Around 99% of all the Windows software I use, I can install without having to reboot Windows. In other words, Windows and Linux are about the same in this area.

12) Linux doesn’t require frequent rebooting. Linux runs extremely stable, even if an application crashes, there is no need to reboot the whole system, just restart that application or service.

The same applies to a correctly setup Windows install.

13) Most importantly Linux doesn’t reboot on its own! I have had a situation where Windows updated the system and then rebooted on its own, without my knowledge. And worst, this was when I was updating my digital camera firmware.

Then just turn off your automatic Windows updates. This is not a problem with Windows. This is a problem with the way the user has configured Windows.

14) No licensing headaches: Yes Linux is free and you don’t know need to bother about the complexing licensing of per user/per PC/per server/etc. Note: Some Linux distributions charge a yearly subscription to get the updates and patches, however this is still more simpler than the proprietary world.

A person who goes to the store and buys a laptop (or desktop) will already have Windows pre-installed and activated.

Companies who use Windows (desktop and server editions) should already have people who are familiar with licensing Windows and act accordingly to the company’s needs.

15) Linux can read over a 100 different types of file systems. Windows is limited to its own two file systems. Well most general users may not care about this but its extremely useful is you are working in a mixed environment or you need to extract some data from a hard drive formatted on another computer.

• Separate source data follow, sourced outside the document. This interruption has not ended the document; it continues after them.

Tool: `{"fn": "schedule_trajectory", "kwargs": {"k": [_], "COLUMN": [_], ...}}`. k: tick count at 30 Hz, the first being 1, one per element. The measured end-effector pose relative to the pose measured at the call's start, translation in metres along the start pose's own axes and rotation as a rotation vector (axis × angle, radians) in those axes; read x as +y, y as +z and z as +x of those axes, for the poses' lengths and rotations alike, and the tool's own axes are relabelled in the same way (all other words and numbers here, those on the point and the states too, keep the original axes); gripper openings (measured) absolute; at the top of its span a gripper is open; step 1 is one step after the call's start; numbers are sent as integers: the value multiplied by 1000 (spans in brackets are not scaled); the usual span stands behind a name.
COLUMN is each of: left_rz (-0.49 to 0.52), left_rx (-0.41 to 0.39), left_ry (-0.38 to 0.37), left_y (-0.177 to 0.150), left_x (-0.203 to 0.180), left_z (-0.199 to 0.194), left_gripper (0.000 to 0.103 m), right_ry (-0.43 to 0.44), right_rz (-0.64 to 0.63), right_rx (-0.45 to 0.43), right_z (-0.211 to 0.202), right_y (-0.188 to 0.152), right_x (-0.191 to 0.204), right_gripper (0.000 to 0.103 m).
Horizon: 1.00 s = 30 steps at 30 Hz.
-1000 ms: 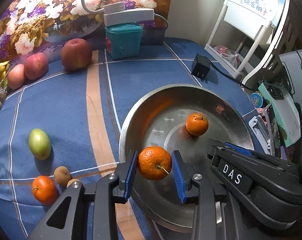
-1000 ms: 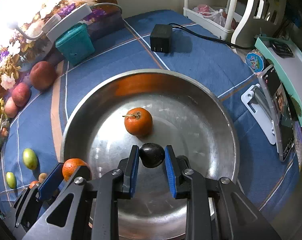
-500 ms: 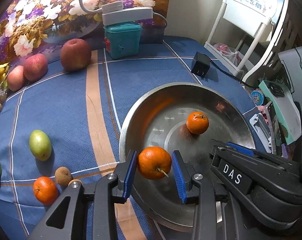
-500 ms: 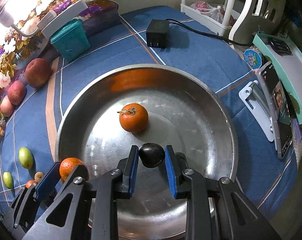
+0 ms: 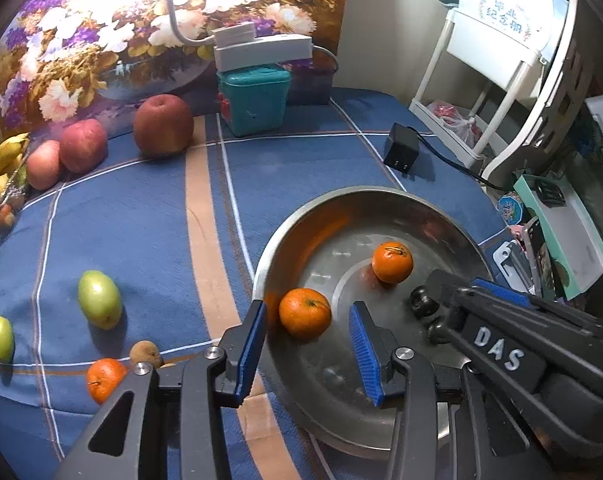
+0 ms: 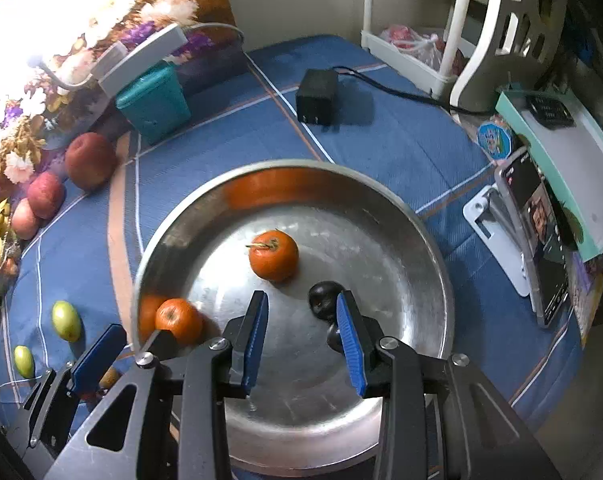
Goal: Organize fruits
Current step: 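Open both grippers to drop the plum and orange into the tray, then move both open grippers back toward the remaining fruit cluster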
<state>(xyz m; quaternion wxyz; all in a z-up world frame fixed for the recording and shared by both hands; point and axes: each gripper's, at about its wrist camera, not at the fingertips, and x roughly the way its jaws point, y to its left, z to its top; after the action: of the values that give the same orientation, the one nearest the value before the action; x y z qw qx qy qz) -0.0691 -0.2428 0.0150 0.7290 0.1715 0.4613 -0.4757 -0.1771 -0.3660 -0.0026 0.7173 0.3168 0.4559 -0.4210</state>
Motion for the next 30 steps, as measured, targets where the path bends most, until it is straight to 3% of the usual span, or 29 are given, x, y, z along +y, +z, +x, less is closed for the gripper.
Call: {"fn": "schedule_trajectory", "kwargs": {"k": [11,21,30], "left_rz": [-116,-287,-351], "left_rx": [39,90,81], "left_ry": [92,167,179], "left_y": [-2,-12,-14], "left_x": [41,91,108], "left_z": [-11,-26,-40], "left_gripper": [47,47,52], "right_ry": [-13,1,37], "right_rz": [-14,-90,-165], "right_rx": [-6,-2,-15], "right_z": [-8,-13,-21], "right_y": [0,-7,-13], "right_x": [4,28,54], "right_gripper": [37,37,36]}}
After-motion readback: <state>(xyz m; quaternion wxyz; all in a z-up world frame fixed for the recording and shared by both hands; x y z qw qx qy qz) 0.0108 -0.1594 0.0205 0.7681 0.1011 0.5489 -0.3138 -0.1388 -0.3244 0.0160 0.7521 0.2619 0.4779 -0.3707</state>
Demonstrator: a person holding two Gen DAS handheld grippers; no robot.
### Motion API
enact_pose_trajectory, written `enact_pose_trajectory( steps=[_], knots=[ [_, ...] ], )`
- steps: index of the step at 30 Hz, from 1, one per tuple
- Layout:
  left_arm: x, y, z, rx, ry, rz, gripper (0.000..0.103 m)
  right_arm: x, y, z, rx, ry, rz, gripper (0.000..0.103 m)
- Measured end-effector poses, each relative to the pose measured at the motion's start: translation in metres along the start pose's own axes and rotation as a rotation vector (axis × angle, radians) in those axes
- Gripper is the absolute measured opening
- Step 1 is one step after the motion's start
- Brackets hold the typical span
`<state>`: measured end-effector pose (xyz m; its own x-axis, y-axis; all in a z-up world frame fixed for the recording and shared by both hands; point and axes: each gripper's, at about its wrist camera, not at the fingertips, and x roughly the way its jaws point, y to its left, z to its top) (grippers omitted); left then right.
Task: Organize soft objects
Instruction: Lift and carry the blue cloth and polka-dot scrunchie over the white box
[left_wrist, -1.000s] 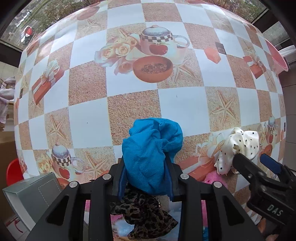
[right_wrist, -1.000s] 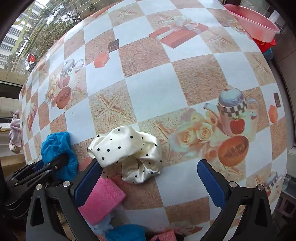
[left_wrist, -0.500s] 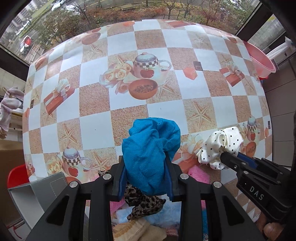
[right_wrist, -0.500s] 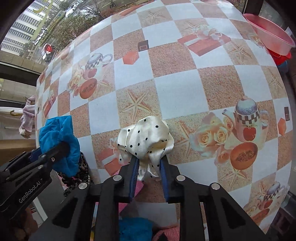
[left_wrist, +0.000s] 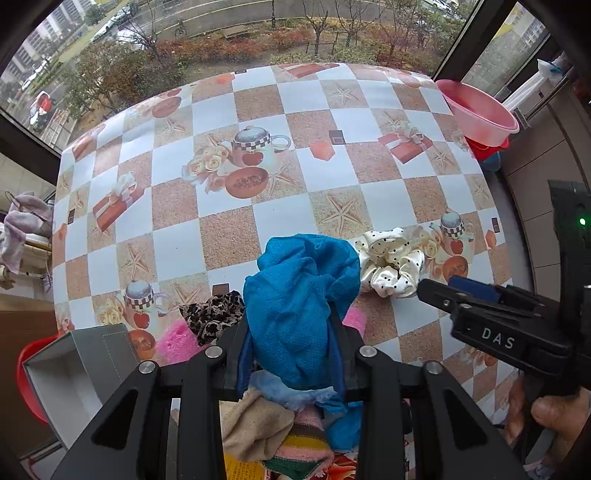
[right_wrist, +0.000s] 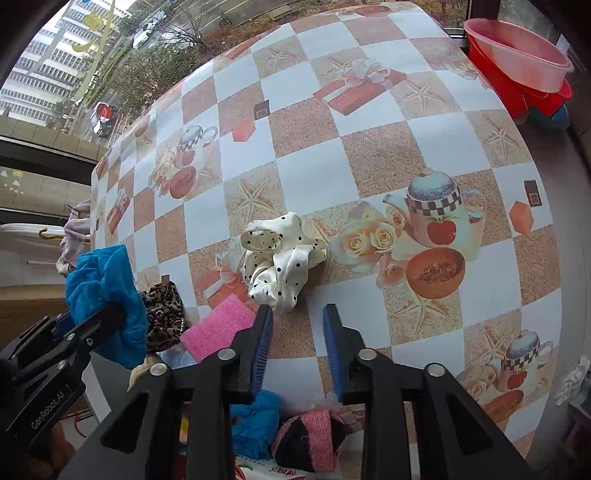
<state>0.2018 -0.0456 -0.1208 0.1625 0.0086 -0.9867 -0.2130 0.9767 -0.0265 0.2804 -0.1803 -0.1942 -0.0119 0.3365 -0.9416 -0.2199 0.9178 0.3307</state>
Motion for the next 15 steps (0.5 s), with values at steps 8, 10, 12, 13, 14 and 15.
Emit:
enact_pose_trajectory(
  steps=[8, 10, 12, 13, 14, 15],
  knots=[
    [-0.007, 0.006, -0.017, -0.034, 0.007, 0.032, 0.037, 0.057, 0.026, 0.024, -0.142, 0.007, -0.099, 0.090],
    [-0.008, 0.005, -0.020, -0.040, 0.007, 0.038, 0.037, 0.075, 0.028, 0.025, -0.150, 0.049, -0.141, 0.067],
    [-0.009, 0.003, -0.024, -0.044, 0.011, 0.030, 0.037, 0.071, 0.035, 0.023, -0.182, 0.022, -0.151, 0.025],
    [-0.010, 0.001, -0.026, -0.041, 0.013, 0.027, 0.037, 0.070, 0.034, 0.022, -0.174, 0.038, -0.119, 0.024],
    [-0.011, -0.001, -0.028, -0.036, 0.013, 0.026, 0.037, 0.067, 0.032, 0.021, -0.153, 0.045, -0.102, 0.024],
    [-0.013, -0.003, -0.031, -0.030, 0.011, 0.025, 0.037, 0.062, 0.030, 0.019, -0.145, 0.039, -0.094, 0.024]
  ],
)
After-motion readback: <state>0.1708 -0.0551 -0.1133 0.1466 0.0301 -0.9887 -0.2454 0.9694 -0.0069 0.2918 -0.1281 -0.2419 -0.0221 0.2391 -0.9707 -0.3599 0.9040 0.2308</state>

Wow! This is wrong on so many levels! Windows can read from other file-systems. (Look here: Ext2Fsd  and here:  http://www.paragon-software.com/home/extfs-windows/)

You just need a driver to allow you to read another file-system on Windows (same applies to Linux). Windows is not limited to just two file-systems.

16) You have access to the source code and the right to modify or fix things if you are a programmer. Many end users think this is not necessary but they will realize how important this is when their application vendor decides to discontinue support on a older version to promote a newer one.

Most average computer users will not know how (nor care) to modify source code. Linux is only ‘freedom’ to people who know how to modify it and use it (e.g. computer programmers). If you are a casual computer user, Linux would not really give you any more freedom than Windows would.

17) Linux can install in logical partition or a second (slave hard drive as well)Windows can only be installed in a primary partition. Read this on some suggestions for partitioning.

Why would this matter? (FYI, you can install Windows on another drive other than the “main” drive connected to the computer.)

18) Linux is scalable right from the PDA/Cellphones to super computers.

Windows works on cell phones (called: Windows Phone). Windows is used in supercomputers, but it has a very small usage share. Linux is chosen over Windows for supercomputers due to being free and due to companies being able to modify its source code.

19) Linux is running mission critical applications including powering an Aircraft.

So does Windows! There are hospitals that use Windows (Look here: http://blogs.msdn.com/b/windows-embedded/archive/2013/04/30/windows-embedded-8-is-great-for-healthcare.aspx)

20) Linux has less bugs than commercial software, this is one of the main reasons for its stability. Read more.

How do you know? You didn’t give any proof for your claim.